Dua lukisan berikutnya membuatku takjub. Lukisan tersebut berukuran besar. Namun ternyata karya seni ini bukan termasuk lukisan, lebih tepatnya disebut tapestri. Kesenian ini umum di Timur Tengah. Jalinan benang dirangkai membentuk sebuah gambar. Kesenian ini tidak mudah dan perlu ketelatenan.
Kedua tapestri berukuran raksasa membuatku terkagum-kagum. Cukup lama aku berdiri di depan tapestri tersebut untuk menikmati setiap bagian gambarnya.
Tapestri pertama berjudul Silent Ark. Tapestri ini berukuran raksasa, 5,7 x 11,14 meter. Khadim Ali, seniman Australia berdarah Pakistan perupanya. Ia menggunakan bordir mesin dan manual untuk karyanya yang terinspirasi dari peristiwa kebakaran hutan hebat yang pernah terjadi di Australia.
Dalam tapestri tersebut para hewan nampak berupaya berlindung dari semburan naga. Para satwa nampak panik dan bergegas. Naga di sini merupakan simbol dari kebakaran hutan.
Tapestri karya Khadim Ali berikutnya adalah Fragments of Identity. Karya ini sungguh indah, seperti membaca puisi-puisi sastra Persia. Warna-warni dan gaya gambarnya mengingatkan pada cerita 1001 malam.
Meski gambarnya indah dan hidup, namun gambar-gambar yang menjadi bagian tapestri ini terinspirasi dari kejadian nyata yang memilukan. Tenda, manusia ikan, dan manusia membawa busur merupakan simbol-simbol dari yang ada di dunia ini. Kejahatan masih hidup bersama kebaikan.
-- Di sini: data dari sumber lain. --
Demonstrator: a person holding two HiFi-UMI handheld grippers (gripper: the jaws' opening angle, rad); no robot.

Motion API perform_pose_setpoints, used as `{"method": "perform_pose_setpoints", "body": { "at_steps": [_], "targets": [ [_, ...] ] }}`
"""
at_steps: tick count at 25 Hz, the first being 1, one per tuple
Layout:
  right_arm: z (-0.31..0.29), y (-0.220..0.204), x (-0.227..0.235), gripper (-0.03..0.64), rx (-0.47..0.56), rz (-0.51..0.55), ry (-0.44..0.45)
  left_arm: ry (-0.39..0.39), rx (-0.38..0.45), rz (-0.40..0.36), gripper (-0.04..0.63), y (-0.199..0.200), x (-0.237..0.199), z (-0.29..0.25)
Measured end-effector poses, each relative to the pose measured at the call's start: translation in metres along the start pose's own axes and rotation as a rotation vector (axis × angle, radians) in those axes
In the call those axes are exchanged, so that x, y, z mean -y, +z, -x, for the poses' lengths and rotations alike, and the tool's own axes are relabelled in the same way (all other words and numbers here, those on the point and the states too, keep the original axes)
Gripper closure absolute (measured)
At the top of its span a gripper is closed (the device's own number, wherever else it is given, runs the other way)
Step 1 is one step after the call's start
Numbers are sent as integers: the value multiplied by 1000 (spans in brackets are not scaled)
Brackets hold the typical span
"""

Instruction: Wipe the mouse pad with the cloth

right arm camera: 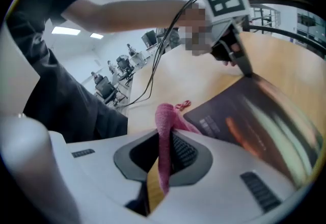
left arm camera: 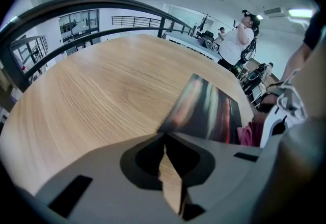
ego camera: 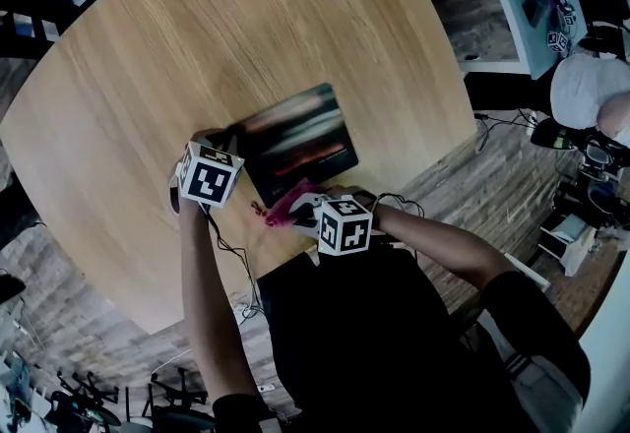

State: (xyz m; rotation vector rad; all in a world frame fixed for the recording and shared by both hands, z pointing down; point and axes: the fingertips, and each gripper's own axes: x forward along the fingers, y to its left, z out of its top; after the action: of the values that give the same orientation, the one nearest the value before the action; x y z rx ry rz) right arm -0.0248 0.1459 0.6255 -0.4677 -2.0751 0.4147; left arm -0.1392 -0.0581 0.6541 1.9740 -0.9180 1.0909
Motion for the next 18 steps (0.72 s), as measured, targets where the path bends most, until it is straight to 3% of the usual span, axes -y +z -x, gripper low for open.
{"method": "perform_pose_setpoints", "body": {
  "at_steps": [7, 9, 11, 13, 15, 16, 18],
  "targets": [
    [101, 48, 75, 563, 360, -259, -181, 5, -3, 2, 568, 0, -1, 0],
    [136, 55, 107, 563, 465, -331, -274, 8, -12, -2, 568, 0, -1, 0],
    [171, 56, 139, 563, 531, -366, -427, 10, -19, -3, 568, 0, 0, 0],
    [198, 48, 171, 563, 513, -332, -641, 11, -20, 1, 568, 0, 0, -1],
    [208, 35, 196, 563, 421, -255, -830, 12, -20, 3, 568, 1, 1, -1],
    [207, 29, 206, 563, 373, -223, -885, 14, -22, 2, 568, 1, 1, -1],
    [189, 16, 222, 563, 287, -206, -908, 20, -27, -3, 568, 2, 1, -1]
  ]
}}
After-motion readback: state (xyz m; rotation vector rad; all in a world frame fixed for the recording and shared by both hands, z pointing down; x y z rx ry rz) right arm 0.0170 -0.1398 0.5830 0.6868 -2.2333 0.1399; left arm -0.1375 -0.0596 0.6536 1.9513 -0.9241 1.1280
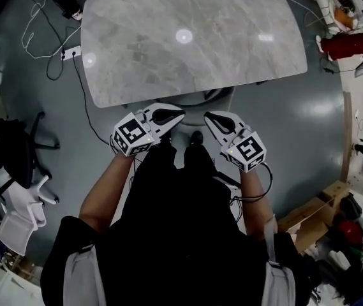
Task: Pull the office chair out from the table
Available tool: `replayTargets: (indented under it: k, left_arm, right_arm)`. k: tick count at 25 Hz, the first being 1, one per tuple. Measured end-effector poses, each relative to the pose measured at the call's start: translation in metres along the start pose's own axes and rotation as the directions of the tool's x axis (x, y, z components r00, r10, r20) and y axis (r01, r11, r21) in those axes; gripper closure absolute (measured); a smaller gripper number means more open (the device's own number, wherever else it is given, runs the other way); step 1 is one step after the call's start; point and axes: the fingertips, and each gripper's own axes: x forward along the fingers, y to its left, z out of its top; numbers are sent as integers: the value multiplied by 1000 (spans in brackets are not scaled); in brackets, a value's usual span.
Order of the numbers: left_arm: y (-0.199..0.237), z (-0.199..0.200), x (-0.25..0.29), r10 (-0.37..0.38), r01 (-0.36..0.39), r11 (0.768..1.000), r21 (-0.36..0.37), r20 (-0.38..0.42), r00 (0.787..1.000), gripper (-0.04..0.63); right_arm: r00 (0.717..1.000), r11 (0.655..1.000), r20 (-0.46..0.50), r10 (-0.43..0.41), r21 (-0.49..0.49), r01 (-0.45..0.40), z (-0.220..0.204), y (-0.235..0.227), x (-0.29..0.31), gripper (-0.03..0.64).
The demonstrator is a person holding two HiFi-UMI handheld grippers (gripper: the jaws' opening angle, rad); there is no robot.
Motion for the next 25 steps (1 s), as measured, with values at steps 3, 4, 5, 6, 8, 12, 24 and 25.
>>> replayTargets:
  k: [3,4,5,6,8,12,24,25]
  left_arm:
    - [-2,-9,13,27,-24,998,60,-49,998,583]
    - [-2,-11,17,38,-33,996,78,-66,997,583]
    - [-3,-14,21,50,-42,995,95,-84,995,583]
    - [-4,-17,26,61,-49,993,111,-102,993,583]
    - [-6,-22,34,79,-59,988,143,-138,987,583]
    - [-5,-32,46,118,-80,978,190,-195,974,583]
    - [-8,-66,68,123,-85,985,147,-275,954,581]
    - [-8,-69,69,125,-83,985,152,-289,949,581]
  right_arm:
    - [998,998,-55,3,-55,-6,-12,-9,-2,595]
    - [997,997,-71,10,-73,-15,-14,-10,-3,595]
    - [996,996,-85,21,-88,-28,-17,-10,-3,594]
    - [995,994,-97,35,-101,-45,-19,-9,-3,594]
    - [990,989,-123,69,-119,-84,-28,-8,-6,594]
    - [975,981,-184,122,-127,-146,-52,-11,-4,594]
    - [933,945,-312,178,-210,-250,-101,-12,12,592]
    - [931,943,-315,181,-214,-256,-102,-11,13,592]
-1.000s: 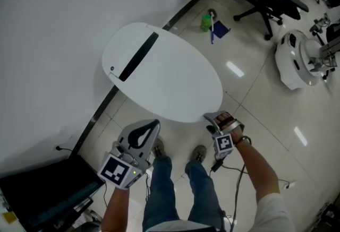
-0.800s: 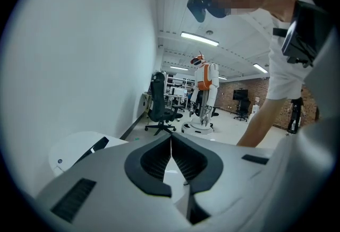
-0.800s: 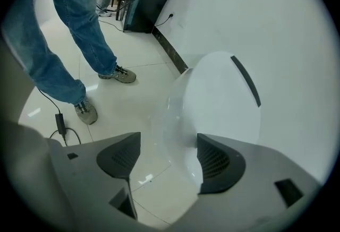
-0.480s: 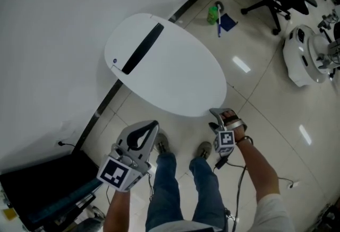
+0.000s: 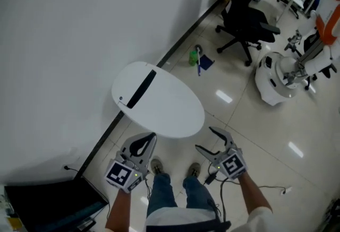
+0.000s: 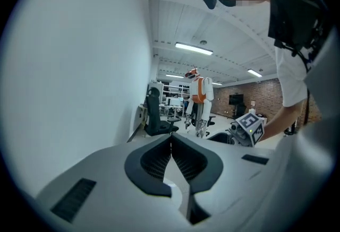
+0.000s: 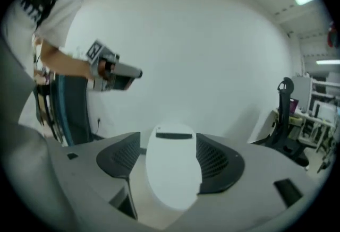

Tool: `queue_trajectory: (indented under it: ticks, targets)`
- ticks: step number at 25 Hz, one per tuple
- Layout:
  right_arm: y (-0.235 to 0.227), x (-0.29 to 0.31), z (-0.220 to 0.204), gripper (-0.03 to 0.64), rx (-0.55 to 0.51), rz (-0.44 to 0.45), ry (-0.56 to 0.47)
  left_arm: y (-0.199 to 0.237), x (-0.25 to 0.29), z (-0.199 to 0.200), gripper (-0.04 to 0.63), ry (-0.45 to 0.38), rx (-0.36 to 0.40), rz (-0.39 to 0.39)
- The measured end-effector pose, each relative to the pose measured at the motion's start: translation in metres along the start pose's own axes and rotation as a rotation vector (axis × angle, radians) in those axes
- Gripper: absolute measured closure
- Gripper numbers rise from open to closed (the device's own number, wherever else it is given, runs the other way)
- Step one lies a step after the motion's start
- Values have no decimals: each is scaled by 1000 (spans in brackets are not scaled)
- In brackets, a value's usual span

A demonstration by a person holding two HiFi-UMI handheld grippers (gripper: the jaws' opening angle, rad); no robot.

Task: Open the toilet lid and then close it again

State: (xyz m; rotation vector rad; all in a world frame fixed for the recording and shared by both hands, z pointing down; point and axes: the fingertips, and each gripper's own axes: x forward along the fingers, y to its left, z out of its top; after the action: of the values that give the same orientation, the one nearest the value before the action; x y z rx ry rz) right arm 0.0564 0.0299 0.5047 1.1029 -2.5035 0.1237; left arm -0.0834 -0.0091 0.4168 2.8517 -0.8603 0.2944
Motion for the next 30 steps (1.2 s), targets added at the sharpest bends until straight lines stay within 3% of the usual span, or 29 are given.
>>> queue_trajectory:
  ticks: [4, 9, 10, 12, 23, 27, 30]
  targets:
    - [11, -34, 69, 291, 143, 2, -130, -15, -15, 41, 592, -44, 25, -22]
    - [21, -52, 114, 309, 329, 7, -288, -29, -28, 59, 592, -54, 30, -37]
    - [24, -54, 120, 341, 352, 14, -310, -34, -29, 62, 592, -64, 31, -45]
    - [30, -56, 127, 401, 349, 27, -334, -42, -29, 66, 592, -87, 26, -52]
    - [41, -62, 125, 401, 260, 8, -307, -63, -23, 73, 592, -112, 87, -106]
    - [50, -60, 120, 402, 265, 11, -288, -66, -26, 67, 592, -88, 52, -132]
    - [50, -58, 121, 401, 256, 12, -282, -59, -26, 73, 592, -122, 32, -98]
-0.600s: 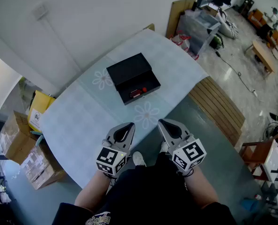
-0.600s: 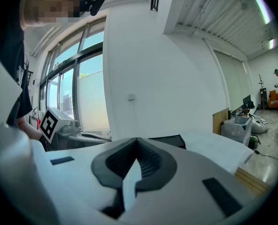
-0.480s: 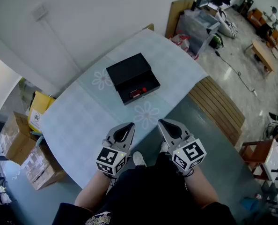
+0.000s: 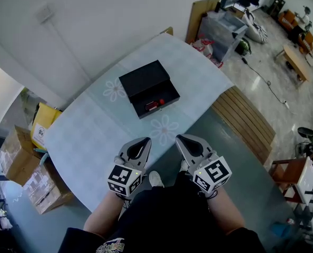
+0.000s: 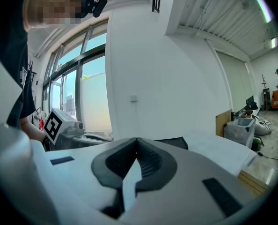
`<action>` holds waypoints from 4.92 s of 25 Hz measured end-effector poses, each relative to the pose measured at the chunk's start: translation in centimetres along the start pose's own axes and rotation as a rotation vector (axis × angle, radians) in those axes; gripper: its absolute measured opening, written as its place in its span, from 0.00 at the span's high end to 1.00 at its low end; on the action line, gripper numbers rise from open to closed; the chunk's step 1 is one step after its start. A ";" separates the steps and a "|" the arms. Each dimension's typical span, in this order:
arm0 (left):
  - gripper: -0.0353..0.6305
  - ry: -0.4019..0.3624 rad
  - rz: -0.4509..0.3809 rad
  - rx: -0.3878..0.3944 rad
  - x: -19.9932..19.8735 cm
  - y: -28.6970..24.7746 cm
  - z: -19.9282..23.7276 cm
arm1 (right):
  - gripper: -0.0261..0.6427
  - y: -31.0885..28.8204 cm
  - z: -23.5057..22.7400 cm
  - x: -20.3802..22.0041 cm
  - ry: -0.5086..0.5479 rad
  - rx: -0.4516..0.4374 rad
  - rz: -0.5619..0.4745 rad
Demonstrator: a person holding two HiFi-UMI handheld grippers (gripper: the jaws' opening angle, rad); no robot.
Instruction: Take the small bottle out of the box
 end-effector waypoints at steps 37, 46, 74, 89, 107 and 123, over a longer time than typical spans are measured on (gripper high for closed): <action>0.90 0.035 0.069 -0.230 -1.8 -10.5 -2.1 | 0.93 -2.8 -14.1 -0.5 -0.040 -0.243 0.031; 0.90 0.052 0.081 -0.297 -2.0 -13.3 -2.5 | 0.93 -3.3 -17.5 -0.2 -0.055 -0.307 0.049; 0.90 -0.049 0.180 -0.445 -2.2 -15.3 -2.6 | 0.93 -3.4 -20.6 -1.1 -0.052 -0.435 0.035; 0.90 -0.078 0.294 -0.408 -1.0 -16.7 0.9 | 0.93 -2.4 -22.0 -0.2 -0.069 -0.360 0.044; 0.77 -0.193 0.571 -0.239 2.2 -21.4 8.5 | 0.93 -5.9 -22.6 0.4 -0.098 -0.259 0.088; 0.76 -0.309 0.941 0.067 6.5 -26.1 12.7 | 0.93 -8.3 -23.9 2.4 -0.168 -0.190 0.156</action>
Point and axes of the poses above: the fingertips, and each gripper's own axes: y backward along the fingers, z to its left, x out of its underside, the point moved 6 cm from there along y, backward along the fingers, and after that the axes turned 1 degree about y, right-handed, at the moved point
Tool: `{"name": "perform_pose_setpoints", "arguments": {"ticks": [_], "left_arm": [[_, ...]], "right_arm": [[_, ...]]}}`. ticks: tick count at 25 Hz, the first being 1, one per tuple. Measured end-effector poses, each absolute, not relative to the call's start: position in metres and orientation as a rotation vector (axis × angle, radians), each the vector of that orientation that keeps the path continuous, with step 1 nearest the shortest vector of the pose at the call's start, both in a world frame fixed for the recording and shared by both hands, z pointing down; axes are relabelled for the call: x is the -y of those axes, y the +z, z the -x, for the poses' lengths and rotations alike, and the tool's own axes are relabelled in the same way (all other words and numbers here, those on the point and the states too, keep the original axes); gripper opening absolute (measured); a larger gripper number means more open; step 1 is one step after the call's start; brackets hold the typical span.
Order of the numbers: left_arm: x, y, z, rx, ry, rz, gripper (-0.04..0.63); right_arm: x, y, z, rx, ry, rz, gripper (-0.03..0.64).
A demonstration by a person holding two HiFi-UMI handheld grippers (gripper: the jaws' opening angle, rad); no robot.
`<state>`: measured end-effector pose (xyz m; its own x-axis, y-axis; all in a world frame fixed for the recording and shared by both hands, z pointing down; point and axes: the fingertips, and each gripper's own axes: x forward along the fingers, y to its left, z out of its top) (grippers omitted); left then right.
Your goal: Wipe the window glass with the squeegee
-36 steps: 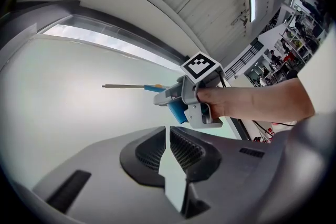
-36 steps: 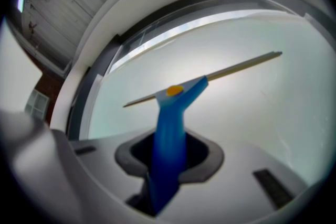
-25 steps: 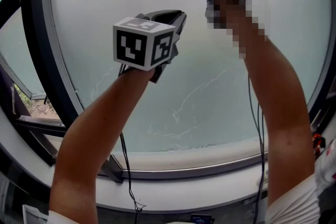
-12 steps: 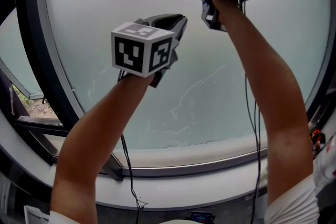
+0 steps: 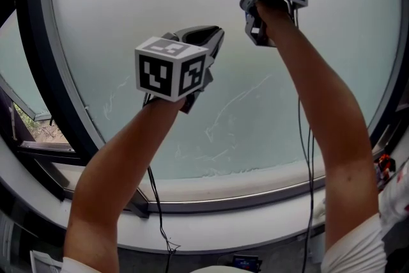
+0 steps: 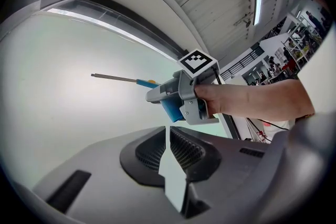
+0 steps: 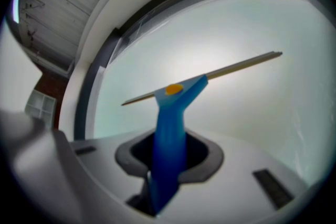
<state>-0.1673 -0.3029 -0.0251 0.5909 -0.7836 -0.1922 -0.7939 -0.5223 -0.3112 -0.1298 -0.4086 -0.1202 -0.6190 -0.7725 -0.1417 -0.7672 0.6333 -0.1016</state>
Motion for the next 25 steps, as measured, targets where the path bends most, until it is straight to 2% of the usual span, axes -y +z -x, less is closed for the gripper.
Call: {"name": "perform_pose_setpoints", "arguments": {"ticks": [25], "left_arm": [[0.303, 0.038, 0.164, -1.267, 0.039, 2.593, 0.048]], "right_arm": [[0.406, -0.052, 0.133, -2.748, -0.079, 1.318, 0.104]]}}
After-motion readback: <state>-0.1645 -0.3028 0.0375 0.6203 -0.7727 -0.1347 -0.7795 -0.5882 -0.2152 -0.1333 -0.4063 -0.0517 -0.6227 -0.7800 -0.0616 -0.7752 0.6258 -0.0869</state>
Sementara Galih Johar memamerkan karya-karya  yang merupakan dekonstruksi untuk membentuk karya baru. Ia mencoba menggabungkan bagian gitar dengan gergaji. Bagaimana jika bata dikombinasikan dengan USB? Karya seni buatannya membuat pengunjung tersenyum dan menebak-nebak fungsinya setelah benda tersebut mengalami rekonstruksi dengan penambahan benda tertentu.
Bagus Pandega lewat Yesteryears memamerkan instalasi berupa rangkaian mesin yang terinspirasi dari kejadian semburan lumpur Lapindo. Bagaimana peristiwa tersebut merusak lahan dan rumah warga, namun kemudian membentuk pulau endapan yang disebut pulau Lusi. Ia melengkapinya dengan foto-foto para korban Lapindo.
Di ruangan lainnya terpajang lukisan karya S. Sudjojono (alm) berjudul Selamat Tinggal Pak yang dibuatnya tahun 1971. Lukisan ini menggambarkan kesedihannya ketika ayahnya terbunuh pada serangan Agresi Militer Belanda II di Yogyakarta.